■ **What to produce**
From the entries below, copy each line in which the word "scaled" occurs.

■ **Record excerpts**
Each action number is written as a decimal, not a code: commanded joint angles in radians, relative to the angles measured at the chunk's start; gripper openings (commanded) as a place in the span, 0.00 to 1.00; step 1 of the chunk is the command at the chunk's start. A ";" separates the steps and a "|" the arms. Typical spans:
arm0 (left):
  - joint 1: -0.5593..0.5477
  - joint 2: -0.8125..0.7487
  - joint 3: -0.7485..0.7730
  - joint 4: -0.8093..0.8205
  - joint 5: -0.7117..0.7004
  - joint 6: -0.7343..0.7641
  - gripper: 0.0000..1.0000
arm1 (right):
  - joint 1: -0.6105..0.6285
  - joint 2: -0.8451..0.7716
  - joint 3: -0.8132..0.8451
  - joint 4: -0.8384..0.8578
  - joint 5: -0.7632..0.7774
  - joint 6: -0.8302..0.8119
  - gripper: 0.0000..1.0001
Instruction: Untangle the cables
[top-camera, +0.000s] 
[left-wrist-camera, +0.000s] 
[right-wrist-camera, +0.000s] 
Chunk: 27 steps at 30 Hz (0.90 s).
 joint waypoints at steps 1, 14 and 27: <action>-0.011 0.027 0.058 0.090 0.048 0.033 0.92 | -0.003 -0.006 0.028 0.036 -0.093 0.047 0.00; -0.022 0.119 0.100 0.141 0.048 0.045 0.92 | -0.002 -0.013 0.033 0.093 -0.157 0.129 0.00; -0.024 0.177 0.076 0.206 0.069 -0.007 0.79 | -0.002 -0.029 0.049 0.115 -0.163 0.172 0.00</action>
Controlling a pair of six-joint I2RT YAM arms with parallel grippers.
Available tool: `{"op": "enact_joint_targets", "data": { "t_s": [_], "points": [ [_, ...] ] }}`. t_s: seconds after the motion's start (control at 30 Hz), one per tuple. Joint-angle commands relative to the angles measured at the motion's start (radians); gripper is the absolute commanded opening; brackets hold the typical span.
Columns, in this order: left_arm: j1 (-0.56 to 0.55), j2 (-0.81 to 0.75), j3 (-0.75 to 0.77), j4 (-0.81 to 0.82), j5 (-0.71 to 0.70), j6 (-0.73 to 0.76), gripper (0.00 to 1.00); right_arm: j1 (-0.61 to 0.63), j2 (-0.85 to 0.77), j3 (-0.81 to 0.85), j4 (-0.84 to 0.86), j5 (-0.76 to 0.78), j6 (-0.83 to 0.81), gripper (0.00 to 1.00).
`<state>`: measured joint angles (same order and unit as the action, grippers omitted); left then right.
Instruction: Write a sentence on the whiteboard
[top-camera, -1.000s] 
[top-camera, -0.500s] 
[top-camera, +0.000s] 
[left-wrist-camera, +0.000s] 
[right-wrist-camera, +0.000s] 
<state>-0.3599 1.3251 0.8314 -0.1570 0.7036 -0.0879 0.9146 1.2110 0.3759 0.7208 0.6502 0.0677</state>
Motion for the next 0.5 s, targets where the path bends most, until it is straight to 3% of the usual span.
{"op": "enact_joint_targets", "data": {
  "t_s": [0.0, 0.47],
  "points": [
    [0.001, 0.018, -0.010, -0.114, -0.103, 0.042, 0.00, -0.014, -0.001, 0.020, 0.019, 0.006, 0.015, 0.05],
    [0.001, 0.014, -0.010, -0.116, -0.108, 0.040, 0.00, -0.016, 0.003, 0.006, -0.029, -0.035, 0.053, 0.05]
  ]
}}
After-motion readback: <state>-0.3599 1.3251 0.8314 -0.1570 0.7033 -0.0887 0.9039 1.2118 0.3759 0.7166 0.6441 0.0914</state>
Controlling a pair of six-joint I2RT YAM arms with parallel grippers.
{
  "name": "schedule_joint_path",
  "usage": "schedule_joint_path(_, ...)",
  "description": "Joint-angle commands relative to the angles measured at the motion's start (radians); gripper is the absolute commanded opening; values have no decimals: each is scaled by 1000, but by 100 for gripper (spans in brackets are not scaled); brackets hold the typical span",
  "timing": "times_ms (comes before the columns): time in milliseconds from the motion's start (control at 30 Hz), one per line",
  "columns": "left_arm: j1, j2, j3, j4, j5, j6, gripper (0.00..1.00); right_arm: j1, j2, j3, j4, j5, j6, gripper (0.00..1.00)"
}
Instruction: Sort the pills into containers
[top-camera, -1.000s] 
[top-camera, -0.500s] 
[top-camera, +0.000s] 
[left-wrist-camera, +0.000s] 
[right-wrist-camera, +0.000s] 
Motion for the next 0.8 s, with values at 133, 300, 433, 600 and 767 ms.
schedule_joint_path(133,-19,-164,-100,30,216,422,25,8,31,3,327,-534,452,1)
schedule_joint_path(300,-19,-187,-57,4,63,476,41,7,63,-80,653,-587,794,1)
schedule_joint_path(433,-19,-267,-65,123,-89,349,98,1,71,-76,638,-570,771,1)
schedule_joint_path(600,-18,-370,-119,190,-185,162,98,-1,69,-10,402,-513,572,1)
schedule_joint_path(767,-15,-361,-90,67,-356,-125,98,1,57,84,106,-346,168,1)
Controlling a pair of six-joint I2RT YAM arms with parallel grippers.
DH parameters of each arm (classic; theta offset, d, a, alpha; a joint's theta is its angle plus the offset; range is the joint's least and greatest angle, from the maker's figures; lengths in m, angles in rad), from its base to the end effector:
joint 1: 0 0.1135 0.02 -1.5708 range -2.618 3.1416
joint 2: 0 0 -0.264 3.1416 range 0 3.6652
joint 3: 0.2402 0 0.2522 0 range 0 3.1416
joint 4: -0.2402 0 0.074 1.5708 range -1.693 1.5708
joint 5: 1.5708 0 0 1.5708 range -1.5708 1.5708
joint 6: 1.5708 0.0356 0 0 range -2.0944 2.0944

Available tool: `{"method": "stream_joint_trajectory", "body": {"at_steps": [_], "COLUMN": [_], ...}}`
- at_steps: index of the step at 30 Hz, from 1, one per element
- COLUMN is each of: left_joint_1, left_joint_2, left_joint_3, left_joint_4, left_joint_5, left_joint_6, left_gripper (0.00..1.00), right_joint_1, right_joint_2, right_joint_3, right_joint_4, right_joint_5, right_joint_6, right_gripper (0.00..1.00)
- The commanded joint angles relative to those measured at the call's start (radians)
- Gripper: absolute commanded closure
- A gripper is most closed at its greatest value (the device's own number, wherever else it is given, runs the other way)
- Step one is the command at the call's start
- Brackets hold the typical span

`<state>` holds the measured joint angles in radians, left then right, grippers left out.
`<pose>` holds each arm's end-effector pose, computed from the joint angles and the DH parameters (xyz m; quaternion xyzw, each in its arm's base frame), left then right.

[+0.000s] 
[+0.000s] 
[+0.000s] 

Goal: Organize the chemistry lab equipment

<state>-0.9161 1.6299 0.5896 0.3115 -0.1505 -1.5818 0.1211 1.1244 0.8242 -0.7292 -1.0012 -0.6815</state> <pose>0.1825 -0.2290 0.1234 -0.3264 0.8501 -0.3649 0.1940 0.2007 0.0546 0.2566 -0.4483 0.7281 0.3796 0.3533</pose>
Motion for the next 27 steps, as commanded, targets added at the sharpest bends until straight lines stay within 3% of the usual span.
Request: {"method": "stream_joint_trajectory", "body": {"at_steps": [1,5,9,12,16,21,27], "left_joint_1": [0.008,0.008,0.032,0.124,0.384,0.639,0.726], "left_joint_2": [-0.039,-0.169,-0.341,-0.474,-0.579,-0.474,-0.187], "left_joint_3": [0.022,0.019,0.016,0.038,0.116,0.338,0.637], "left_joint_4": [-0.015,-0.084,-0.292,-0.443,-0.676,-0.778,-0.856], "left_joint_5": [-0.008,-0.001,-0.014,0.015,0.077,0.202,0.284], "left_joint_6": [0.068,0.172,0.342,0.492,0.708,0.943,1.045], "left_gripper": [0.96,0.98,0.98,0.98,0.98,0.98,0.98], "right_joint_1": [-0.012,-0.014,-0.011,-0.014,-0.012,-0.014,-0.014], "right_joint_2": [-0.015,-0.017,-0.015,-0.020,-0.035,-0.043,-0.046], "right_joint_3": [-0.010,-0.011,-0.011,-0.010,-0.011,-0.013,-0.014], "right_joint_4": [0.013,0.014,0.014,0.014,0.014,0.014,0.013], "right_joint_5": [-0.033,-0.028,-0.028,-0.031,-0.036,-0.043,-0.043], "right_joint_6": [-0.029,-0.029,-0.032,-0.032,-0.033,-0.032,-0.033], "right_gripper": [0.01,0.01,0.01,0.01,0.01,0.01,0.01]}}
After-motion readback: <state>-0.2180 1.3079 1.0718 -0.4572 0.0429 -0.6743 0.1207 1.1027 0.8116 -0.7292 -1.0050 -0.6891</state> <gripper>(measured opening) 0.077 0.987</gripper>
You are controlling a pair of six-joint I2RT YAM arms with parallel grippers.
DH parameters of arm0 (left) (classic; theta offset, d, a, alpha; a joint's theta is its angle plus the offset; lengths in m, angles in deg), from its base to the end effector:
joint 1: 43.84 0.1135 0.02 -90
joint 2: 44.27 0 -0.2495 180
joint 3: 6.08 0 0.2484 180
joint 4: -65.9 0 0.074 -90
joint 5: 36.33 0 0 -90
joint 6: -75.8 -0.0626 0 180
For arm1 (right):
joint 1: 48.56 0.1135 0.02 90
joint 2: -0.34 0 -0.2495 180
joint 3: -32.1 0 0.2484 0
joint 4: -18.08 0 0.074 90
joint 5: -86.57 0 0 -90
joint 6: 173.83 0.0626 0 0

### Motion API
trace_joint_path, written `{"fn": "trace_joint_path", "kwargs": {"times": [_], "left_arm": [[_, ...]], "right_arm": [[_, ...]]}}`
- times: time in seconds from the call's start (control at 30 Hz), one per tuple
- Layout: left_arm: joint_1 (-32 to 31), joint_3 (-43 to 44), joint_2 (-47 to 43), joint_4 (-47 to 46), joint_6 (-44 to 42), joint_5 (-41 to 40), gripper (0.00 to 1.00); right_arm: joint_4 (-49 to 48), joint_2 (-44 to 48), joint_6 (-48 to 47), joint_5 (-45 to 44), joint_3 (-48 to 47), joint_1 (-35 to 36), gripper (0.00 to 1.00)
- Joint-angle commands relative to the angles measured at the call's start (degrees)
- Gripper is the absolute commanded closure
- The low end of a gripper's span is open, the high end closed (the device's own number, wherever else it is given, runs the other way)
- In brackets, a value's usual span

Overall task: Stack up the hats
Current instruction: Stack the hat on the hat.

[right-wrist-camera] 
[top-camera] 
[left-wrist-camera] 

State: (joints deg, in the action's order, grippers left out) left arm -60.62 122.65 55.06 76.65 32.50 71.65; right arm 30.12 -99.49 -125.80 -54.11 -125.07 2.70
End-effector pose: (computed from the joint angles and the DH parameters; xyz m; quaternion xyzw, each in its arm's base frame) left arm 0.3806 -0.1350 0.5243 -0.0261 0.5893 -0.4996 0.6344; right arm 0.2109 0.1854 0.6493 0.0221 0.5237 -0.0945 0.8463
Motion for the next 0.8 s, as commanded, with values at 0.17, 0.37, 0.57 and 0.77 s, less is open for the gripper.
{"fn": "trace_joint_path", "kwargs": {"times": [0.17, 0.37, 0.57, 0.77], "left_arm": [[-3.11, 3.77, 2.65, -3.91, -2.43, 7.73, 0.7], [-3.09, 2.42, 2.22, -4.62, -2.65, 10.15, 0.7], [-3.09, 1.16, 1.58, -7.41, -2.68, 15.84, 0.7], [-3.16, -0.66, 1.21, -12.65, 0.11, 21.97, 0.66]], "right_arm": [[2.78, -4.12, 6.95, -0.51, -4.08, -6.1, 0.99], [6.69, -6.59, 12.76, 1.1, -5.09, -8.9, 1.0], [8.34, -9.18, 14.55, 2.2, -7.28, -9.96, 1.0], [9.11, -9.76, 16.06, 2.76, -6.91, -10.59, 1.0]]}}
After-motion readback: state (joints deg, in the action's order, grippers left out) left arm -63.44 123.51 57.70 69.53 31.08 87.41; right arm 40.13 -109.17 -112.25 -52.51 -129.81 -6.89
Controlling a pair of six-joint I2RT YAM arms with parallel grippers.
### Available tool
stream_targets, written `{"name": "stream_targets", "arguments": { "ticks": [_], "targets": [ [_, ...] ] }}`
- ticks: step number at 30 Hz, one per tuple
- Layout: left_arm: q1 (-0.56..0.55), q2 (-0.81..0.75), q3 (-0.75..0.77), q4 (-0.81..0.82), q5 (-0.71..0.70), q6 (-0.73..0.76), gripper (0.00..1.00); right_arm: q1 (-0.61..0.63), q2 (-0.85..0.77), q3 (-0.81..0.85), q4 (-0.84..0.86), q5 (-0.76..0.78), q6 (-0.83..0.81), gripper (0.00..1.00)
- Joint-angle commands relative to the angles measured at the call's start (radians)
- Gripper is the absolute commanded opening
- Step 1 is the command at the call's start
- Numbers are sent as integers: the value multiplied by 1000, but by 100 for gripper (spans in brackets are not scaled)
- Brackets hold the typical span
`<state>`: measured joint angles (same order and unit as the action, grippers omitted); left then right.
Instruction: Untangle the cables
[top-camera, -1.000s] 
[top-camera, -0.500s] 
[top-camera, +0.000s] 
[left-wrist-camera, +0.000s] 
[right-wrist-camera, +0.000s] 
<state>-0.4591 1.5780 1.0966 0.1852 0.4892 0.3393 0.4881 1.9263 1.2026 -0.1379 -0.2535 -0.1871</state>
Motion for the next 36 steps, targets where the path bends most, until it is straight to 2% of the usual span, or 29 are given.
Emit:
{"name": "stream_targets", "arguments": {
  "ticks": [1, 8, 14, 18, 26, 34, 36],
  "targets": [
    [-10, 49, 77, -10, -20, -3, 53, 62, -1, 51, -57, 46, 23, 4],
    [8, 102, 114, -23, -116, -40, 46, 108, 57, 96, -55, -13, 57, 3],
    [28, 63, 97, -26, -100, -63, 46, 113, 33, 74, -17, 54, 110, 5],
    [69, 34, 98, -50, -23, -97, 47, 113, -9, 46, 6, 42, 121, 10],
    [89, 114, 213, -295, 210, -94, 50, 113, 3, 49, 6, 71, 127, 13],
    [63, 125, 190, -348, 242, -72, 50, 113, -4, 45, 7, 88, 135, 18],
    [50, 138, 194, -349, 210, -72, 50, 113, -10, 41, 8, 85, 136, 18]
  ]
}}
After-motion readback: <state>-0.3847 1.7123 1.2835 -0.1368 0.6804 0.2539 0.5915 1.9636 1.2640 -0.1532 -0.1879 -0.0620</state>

■ **Final answer**
  "description": "Joint-angle commands relative to the angles measured at the motion's start (radians); gripper is the absolute commanded opening; values have no decimals: each is scaled by 1000, but by 100 for gripper (spans in brackets are not scaled); brackets hold the typical span",
- Numbers are sent as integers: the value multiplied by 1000, but by 100 for gripper (spans in brackets are not scaled)

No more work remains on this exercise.